TASK TO CARRY OUT
The answer should be an exact copy of the lines from the one with "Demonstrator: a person" through the end of the listing below, with no other lines.

** DATASET CONTENT follows **

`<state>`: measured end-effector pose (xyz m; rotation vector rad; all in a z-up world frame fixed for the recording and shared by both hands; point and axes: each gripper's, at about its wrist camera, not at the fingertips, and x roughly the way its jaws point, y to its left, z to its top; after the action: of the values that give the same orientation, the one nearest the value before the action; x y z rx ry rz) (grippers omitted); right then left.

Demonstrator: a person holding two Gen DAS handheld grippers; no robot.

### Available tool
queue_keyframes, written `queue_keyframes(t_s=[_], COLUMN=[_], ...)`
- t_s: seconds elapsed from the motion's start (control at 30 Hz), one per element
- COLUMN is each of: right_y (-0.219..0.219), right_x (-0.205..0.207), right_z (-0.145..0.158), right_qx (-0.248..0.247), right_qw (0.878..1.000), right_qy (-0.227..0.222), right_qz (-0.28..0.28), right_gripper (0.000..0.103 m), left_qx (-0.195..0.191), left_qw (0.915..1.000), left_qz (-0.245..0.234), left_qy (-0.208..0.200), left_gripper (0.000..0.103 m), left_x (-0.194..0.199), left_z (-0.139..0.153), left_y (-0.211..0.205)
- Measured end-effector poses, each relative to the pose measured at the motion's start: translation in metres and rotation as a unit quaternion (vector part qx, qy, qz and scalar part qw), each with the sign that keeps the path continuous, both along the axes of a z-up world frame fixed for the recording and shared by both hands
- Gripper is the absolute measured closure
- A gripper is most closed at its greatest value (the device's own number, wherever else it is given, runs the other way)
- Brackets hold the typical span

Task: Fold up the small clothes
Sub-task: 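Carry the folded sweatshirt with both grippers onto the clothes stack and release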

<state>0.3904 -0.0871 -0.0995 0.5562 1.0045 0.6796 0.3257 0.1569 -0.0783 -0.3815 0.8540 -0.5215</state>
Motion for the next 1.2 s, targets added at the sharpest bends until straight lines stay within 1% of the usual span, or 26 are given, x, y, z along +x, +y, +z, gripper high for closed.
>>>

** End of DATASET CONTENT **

TASK OUTPUT
Demonstrator: a person holding two Gen DAS handheld grippers; no robot.

### Available tool
queue_keyframes, written `queue_keyframes(t_s=[_], COLUMN=[_], ...)`
- t_s: seconds elapsed from the motion's start (control at 30 Hz), one per element
- COLUMN is each of: right_y (-0.219..0.219), right_x (-0.205..0.207), right_z (-0.145..0.158), right_qx (-0.248..0.247), right_qw (0.878..1.000), right_qy (-0.227..0.222), right_qz (-0.28..0.28), right_gripper (0.000..0.103 m), left_qx (-0.195..0.191), left_qw (0.915..1.000), left_qz (-0.245..0.234), left_qy (-0.208..0.200), left_gripper (0.000..0.103 m), left_x (-0.194..0.199), left_z (-0.139..0.153), left_y (-0.211..0.205)
- Measured end-effector poses, each relative to the pose measured at the motion's start: translation in metres and rotation as a unit quaternion (vector part qx, qy, qz and scalar part qw), each with the sign that keeps the path continuous, both along the axes of a z-up world frame fixed for the recording and shared by both hands
- Gripper is the absolute measured closure
- A gripper is most closed at its greatest value (the device's own number, wherever else it is given, runs the other way)
- Brackets hold the typical span

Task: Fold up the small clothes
Sub-task: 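Carry the folded sweatshirt with both grippers onto the clothes stack and release
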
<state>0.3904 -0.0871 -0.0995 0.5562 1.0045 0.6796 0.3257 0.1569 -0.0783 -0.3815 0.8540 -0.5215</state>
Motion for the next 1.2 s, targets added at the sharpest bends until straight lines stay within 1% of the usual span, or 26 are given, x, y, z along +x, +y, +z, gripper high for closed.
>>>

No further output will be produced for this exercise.